___ RECORD SET ___

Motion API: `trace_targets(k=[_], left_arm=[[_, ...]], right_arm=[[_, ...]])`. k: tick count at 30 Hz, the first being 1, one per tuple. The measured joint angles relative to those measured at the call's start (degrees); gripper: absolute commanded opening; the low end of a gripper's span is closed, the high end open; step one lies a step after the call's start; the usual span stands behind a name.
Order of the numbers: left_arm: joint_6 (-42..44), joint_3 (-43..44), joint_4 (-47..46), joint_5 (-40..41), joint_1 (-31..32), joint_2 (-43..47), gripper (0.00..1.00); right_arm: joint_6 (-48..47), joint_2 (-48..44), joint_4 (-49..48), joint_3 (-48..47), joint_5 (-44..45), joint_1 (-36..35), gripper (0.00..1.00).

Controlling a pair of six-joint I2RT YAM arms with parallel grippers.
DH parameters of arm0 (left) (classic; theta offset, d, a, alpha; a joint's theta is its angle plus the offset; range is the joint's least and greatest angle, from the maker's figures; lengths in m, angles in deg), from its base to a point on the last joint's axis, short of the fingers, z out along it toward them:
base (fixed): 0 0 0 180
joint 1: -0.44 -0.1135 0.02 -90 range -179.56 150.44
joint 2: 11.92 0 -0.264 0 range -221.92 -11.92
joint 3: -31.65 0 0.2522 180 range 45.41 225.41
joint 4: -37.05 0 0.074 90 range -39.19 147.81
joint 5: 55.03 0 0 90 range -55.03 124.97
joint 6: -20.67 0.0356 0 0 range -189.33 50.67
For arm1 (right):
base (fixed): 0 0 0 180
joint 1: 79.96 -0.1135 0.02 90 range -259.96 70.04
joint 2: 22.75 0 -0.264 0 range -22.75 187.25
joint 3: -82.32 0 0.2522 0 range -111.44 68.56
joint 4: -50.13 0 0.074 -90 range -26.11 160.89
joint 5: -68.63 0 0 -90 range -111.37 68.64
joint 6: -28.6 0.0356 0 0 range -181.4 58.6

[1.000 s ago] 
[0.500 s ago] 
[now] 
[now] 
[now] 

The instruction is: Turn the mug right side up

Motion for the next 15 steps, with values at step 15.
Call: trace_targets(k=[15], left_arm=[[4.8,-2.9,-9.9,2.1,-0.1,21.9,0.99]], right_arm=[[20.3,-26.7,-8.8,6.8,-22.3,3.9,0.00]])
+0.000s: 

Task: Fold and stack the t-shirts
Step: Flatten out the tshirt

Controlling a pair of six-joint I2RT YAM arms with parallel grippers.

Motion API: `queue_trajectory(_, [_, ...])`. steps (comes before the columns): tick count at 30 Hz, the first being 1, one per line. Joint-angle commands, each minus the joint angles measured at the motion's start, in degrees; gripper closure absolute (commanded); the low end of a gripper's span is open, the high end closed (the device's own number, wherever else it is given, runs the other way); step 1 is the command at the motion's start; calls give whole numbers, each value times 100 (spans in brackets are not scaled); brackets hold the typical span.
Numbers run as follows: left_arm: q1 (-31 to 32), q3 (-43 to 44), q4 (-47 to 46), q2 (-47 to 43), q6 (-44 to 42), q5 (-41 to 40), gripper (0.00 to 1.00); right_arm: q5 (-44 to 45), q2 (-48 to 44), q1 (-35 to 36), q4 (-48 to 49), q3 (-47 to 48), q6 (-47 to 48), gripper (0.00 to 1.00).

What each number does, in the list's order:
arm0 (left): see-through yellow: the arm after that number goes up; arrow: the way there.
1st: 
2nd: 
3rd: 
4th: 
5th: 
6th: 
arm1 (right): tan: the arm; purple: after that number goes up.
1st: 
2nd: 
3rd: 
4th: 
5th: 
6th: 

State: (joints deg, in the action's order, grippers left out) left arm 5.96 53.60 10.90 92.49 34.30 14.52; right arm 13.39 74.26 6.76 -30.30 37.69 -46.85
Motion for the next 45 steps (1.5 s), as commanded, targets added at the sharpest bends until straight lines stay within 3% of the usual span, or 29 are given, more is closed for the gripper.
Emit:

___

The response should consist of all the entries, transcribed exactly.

Motion API: `trace_targets(k=[_], left_arm=[[_, ...]], right_arm=[[_, ...]])`. k: tick count at 30 Hz, the first being 1, one per tuple. The measured joint angles relative to those measured at the call's start (degrees); gripper: absolute commanded opening; the low end of a gripper's span is closed, the high end open; step one lies a step after the call's start; the usual span stands behind a name.
Order of the numbers: left_arm: joint_6 (-42..44), joint_3 (-43..44), joint_4 (-47..46), joint_5 (-40..41), joint_1 (-31..32), joint_2 (-43..47), gripper (0.00..1.00); right_arm: joint_6 (-48..47), joint_2 (-48..44), joint_4 (-49..48), joint_3 (-48..47), joint_5 (-44..45), joint_1 (-36..35), gripper (0.00..1.00).

Controlling a pair of six-joint I2RT YAM arms with parallel grippers.
DH parameters of arm0 (left) (classic; theta offset, d, a, alpha; a joint's theta is its angle plus the offset; range is the joint's least and greatest angle, from the maker's figures; lengths in m, angles in deg), from its base to a point on the last joint's axis, short of the fingers, z out along it toward them:
base (fixed): 0 0 0 180
joint 1: -0.44 -0.1135 0.02 -90 range -179.56 150.44
joint 2: 11.92 0 -0.264 0 range -221.92 -11.92
joint 3: -31.65 0 0.2522 180 range 45.41 225.41
joint 4: -37.05 0 0.074 90 range -39.19 147.81
joint 5: 55.03 0 0 90 range -55.03 124.97
joint 6: -20.67 0.0356 0 0 range -189.33 50.67
For arm1 (right):
base (fixed): 0 0 0 180
joint 1: 79.96 -0.1135 0.02 90 range -259.96 70.04
joint 2: 22.75 0 -0.264 0 range -22.75 187.25
joint 3: -82.32 0 0.2522 0 range -111.44 68.56
joint 4: -50.13 0 0.074 -90 range -26.11 160.89
joint 5: -68.63 0 0 -90 range -111.37 68.64
joint 6: -28.6 0.0356 0 0 range -181.4 58.6

[1.000 s ago] 
[0.500 s ago] 
[now] 
[now] 
[now] 

The instruction is: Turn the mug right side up

Motion for the next 15 steps, with values at step 15.
Call: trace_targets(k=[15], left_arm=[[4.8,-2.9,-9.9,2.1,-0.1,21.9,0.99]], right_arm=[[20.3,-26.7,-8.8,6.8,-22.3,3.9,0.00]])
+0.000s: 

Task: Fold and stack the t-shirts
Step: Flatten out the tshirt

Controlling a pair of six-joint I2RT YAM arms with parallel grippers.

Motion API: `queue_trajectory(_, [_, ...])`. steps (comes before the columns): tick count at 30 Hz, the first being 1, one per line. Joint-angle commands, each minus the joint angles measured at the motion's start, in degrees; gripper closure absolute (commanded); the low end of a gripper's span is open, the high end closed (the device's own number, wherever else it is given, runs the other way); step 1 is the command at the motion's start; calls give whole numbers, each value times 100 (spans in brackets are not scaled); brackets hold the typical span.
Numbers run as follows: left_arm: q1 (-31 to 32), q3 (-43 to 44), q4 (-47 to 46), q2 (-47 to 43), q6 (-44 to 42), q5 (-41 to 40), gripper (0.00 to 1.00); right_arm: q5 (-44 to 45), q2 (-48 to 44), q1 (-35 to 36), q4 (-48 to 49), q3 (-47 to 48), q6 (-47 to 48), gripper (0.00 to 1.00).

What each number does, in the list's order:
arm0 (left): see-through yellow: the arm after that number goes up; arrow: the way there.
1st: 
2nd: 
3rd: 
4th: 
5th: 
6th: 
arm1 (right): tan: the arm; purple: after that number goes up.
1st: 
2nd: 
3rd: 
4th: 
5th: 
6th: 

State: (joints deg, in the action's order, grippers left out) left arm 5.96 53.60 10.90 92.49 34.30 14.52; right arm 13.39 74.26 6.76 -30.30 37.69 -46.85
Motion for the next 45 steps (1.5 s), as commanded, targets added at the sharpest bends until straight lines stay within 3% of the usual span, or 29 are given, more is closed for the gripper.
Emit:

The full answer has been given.